### Available data

• • •

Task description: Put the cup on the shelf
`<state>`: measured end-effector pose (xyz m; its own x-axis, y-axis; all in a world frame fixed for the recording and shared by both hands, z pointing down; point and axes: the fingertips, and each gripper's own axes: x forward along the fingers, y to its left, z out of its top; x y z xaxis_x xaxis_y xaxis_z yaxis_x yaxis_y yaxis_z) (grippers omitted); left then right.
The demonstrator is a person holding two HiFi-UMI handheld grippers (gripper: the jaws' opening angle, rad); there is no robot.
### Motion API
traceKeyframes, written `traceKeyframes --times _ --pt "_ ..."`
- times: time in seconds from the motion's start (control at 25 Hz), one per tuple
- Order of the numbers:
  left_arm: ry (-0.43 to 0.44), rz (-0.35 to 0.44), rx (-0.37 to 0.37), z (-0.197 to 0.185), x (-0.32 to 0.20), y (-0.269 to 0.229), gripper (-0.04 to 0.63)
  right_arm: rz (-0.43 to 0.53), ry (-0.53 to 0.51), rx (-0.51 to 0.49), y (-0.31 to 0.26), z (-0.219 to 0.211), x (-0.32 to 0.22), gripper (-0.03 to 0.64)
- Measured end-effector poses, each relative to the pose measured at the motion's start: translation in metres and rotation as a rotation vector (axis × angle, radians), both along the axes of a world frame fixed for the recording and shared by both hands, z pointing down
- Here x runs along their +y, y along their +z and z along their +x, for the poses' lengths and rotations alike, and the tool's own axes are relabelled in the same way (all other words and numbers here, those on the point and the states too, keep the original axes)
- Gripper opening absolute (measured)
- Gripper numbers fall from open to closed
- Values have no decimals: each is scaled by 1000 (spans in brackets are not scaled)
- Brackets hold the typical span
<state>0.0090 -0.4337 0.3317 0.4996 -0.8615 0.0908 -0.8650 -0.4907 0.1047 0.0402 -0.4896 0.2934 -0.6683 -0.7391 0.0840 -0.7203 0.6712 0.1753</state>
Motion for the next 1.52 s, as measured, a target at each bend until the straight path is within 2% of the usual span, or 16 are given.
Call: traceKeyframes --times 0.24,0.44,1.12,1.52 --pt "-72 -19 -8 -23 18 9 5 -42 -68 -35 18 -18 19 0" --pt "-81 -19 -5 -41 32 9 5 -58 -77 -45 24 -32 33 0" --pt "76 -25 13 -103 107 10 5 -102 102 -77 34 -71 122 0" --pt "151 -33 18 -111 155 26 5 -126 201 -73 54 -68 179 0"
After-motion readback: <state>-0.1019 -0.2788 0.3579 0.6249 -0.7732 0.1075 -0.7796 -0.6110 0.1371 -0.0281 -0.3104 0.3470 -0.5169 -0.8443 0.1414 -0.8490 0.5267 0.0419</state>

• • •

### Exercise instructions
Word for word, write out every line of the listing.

### Result of this task
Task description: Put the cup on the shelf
`<state>`: measured end-effector pose (xyz m; its own x-axis, y-axis; all in a world frame fixed for the recording and shared by both hands, z pointing down; point and axes: the fingertips, and each gripper's own axes: x forward along the fingers, y to its left, z out of its top; x y z xaxis_x xaxis_y xaxis_z yaxis_x yaxis_y yaxis_z) (grippers omitted); left then right.
The demonstrator is a person holding two HiFi-UMI handheld grippers (gripper: the jaws' opening angle, rad); there is no robot.
### Motion API
traceKeyframes, written `traceKeyframes --times _ --pt "_ ..."`
- times: time in seconds from the motion's start (control at 25 Hz), one per tuple
- Order of the numbers:
  left_arm: ry (-0.43 to 0.44), rz (-0.35 to 0.44), rx (-0.37 to 0.37), z (-0.197 to 0.185), x (-0.32 to 0.20), y (-0.269 to 0.229), gripper (-0.04 to 0.63)
  right_arm: rz (-0.43 to 0.53), ry (-0.53 to 0.51), rx (-0.51 to 0.49), y (-0.31 to 0.26), z (-0.219 to 0.211), x (-0.32 to 0.22), gripper (-0.03 to 0.64)
- Measured end-effector poses, each relative to the pose measured at the motion's start: translation in metres and rotation as a rotation vector (axis × angle, radians), both along the axes of a world frame fixed for the recording and shared by both hands, z pointing down
- Here x runs along their +y, y along their +z and z along their +x, for the poses' lengths and rotations alike, and the tool's own axes are relabelled in the same way (all other words and numbers here, those on the point and the states too, keep the original axes)
- Gripper opening absolute (measured)
- Gripper numbers fall from open to closed
- Values have no decimals: each is scaled by 1000 (spans in brackets are not scaled)
- Brackets hold the typical span
<state>0.0090 -0.4337 0.3317 0.4996 -0.8615 0.0908 -0.8650 -0.4907 0.1047 0.0402 -0.4896 0.2934 -0.6683 -0.7391 0.0840 -0.7203 0.6712 0.1753</state>
Motion for the next 1.52 s, as measured, a target at each bend until the straight path is within 2% of the usual span, or 16 are given.
Call: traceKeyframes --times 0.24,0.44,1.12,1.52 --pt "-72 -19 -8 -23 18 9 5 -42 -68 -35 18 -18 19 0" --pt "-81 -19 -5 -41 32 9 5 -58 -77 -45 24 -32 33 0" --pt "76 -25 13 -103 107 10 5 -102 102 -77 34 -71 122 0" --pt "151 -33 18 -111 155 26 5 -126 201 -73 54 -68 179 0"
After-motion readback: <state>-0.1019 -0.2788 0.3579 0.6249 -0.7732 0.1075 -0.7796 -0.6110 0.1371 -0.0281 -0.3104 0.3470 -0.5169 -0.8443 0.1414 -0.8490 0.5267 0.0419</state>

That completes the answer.